In his new book, Originals: How Non-Conformists Move the World, Adam Grant examines the circumstances that give rise to truly original thinkers and groundbreaking ideas. Throughout Originals, the Wharton School of Business professor shares stories from the fields of business, politics and sports, and his chapter exploring the psychology of speaking truth to power – whether it be federal whistleblowers, or a middle-level employee with an innovative idea – holds several lessons for investigative journalists and the people on which they report.

The feature includes a podcast with Dr. Grant interviewed by ProPublica reporter David Epstein. Here are some of the highlights:

  • On lower-level workers facing backlash for making suggestions: “People often confuse power and status, but power is about being able to influence others. . . . You see a really strong backlash when people try to assert their authority when they haven’t yet earned respect.”
  • On whistleblowers using internal channels: “We need much better internal channels that make it safe for people to blow the whistle. One of the most important steps that you can take is to model openness to that kind of information, and I think that means whistleblowers sometimes need to be called out and recognized for having the courage to speak even if they end up being wrong.”
  • On advocating for change internally vs. externally: “This is a tightrope walk. If you refuse to conform at all and you don’t buy into the system, it’s really hard to get taken seriously. . . . On the other hand, if you adapt too much to the world, then you never change it.”

Impossible

Okay folks, it’s impossible for me to be objective on this topic. I naturally identify with the role of non-conformist and have done so for as long as I can remember. In years past, this role was all too often accompanied by attitudinal rebelliousness. I am not completely free from such instincts, but I think I am much more constructive and mature about it than I was before.

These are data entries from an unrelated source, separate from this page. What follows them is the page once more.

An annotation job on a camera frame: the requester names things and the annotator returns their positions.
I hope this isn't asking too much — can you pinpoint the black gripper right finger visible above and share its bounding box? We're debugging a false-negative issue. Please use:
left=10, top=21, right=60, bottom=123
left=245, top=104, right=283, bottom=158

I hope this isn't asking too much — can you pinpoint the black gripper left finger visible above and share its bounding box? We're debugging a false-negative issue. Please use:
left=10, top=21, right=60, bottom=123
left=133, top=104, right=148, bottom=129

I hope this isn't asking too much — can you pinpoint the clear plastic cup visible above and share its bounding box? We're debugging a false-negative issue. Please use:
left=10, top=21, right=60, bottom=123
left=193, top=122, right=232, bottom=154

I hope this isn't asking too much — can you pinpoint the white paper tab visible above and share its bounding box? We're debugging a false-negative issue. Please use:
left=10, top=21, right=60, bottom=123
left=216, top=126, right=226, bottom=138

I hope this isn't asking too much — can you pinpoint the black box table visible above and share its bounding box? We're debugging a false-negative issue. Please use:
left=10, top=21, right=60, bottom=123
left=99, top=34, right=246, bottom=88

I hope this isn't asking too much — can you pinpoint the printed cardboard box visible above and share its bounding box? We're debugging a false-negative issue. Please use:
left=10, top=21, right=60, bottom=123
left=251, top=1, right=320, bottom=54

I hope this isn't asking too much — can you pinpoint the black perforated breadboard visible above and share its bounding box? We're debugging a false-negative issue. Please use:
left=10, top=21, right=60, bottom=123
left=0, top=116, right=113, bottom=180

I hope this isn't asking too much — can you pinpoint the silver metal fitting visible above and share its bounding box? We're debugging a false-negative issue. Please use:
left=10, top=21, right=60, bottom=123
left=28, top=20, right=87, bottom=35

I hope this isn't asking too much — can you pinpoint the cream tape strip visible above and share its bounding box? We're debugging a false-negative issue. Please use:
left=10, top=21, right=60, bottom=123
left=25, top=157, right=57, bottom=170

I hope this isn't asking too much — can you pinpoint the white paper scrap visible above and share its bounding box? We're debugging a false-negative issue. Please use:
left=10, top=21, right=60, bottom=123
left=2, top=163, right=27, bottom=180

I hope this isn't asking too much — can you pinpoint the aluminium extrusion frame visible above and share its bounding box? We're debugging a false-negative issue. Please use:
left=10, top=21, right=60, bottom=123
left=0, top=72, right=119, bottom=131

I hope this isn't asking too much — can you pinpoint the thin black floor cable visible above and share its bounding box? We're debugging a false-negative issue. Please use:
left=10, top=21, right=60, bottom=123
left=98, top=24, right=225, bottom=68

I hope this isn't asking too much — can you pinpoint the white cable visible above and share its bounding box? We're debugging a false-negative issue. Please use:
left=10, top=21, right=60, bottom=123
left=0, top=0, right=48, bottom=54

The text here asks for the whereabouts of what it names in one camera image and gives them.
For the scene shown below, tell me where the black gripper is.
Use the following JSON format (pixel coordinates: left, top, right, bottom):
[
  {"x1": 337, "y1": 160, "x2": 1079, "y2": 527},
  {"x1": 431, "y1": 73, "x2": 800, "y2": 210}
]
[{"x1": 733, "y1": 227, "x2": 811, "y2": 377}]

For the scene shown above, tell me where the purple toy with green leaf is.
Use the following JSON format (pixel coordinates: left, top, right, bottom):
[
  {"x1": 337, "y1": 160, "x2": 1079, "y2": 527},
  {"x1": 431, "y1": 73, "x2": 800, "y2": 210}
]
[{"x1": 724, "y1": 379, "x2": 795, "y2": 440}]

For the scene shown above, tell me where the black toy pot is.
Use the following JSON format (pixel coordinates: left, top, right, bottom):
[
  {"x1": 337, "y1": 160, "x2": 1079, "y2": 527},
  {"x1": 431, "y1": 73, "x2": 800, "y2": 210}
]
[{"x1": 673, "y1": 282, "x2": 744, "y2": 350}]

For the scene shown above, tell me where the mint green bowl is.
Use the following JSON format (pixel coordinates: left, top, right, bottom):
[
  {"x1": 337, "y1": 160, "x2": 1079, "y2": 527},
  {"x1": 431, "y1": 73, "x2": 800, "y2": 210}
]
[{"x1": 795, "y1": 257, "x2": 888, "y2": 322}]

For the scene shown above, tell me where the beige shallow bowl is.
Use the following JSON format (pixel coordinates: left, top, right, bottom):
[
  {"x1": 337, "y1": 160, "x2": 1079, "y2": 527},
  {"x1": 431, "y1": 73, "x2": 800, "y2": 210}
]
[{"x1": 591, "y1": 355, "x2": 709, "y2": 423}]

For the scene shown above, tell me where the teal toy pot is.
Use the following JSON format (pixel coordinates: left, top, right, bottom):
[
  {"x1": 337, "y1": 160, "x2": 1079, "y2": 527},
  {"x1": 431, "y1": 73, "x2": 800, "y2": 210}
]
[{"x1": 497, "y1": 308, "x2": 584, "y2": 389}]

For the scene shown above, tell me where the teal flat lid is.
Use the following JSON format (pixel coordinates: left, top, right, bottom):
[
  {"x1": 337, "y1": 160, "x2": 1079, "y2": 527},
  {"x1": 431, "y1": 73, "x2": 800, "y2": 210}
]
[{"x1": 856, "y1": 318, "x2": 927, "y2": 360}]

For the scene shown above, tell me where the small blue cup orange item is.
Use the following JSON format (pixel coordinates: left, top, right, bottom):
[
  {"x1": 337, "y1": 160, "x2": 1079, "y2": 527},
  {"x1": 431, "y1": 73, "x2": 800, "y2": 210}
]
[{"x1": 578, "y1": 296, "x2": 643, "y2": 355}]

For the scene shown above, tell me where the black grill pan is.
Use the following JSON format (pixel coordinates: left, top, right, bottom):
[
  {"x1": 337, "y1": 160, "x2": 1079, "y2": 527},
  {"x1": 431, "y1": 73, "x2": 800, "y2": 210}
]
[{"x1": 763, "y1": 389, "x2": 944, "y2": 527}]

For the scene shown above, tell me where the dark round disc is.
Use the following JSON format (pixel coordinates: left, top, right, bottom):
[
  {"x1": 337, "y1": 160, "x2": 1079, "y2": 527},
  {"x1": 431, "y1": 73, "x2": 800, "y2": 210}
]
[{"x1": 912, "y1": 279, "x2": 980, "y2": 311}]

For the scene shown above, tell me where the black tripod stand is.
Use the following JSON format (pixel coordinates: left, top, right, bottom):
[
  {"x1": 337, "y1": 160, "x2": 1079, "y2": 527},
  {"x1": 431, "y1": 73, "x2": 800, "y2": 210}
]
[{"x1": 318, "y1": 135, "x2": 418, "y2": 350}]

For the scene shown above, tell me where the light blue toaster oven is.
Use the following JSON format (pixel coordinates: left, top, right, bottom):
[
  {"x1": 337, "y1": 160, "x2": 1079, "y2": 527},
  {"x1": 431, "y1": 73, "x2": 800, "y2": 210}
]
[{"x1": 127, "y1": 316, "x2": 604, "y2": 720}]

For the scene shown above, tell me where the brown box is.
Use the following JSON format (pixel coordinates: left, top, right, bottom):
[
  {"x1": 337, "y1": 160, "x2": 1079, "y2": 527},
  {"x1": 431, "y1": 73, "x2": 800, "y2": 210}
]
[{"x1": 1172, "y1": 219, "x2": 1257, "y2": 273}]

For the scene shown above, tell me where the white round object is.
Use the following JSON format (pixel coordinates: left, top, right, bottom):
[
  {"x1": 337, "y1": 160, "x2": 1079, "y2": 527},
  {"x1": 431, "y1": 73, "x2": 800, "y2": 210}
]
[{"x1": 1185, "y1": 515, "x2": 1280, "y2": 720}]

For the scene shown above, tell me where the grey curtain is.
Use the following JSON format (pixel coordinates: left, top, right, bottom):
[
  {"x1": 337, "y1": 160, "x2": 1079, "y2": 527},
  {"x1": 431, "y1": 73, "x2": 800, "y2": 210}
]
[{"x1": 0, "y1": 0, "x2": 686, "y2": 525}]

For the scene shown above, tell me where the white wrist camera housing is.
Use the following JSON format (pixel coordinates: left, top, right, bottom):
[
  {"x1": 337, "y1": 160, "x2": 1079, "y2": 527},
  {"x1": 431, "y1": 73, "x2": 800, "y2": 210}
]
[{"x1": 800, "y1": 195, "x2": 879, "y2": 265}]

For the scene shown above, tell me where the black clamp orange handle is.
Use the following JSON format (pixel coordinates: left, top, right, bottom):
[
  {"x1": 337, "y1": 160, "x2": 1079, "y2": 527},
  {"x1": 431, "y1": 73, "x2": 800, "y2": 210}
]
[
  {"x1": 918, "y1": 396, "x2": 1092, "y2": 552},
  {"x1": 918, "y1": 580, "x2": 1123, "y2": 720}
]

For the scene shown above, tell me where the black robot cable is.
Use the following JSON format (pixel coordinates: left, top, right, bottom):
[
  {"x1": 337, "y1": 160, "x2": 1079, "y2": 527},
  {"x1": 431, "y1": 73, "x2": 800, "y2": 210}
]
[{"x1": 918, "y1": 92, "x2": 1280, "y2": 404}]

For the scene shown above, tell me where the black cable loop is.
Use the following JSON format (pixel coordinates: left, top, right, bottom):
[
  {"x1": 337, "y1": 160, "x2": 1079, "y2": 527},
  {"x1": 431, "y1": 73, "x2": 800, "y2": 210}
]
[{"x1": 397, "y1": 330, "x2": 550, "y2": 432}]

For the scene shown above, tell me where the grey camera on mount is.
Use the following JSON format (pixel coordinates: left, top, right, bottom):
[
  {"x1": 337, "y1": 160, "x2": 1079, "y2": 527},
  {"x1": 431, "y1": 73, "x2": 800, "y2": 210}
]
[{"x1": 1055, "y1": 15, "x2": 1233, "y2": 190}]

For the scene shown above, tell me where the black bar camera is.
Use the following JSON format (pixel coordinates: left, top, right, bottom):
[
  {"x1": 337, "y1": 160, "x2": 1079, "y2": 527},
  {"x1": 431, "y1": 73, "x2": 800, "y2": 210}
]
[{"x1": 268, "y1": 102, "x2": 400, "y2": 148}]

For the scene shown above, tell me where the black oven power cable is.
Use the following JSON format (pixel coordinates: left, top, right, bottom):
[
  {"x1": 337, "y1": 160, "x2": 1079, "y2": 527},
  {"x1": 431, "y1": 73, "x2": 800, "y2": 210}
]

Grant’s characterization of the “tightrope walk” specially resonates with me. It overlaps with the idea of what author and coach Judi Neal calls the “edgewalker,” an individual who builds bridges, works at the boundaries and soft edges, and operates in a visionary way.

Of course, it’s not all about starry-eyed idealism. As Grant’s work suggests, non-conformists can pay a price for being out front, with ridicule, pushback, and retaliation being among the costs. For this reason and others, I’m looking forward to spending some time with his book. I hope it will yield some lessons on how to be an “Original” as smartly, safely, and effectively as possible.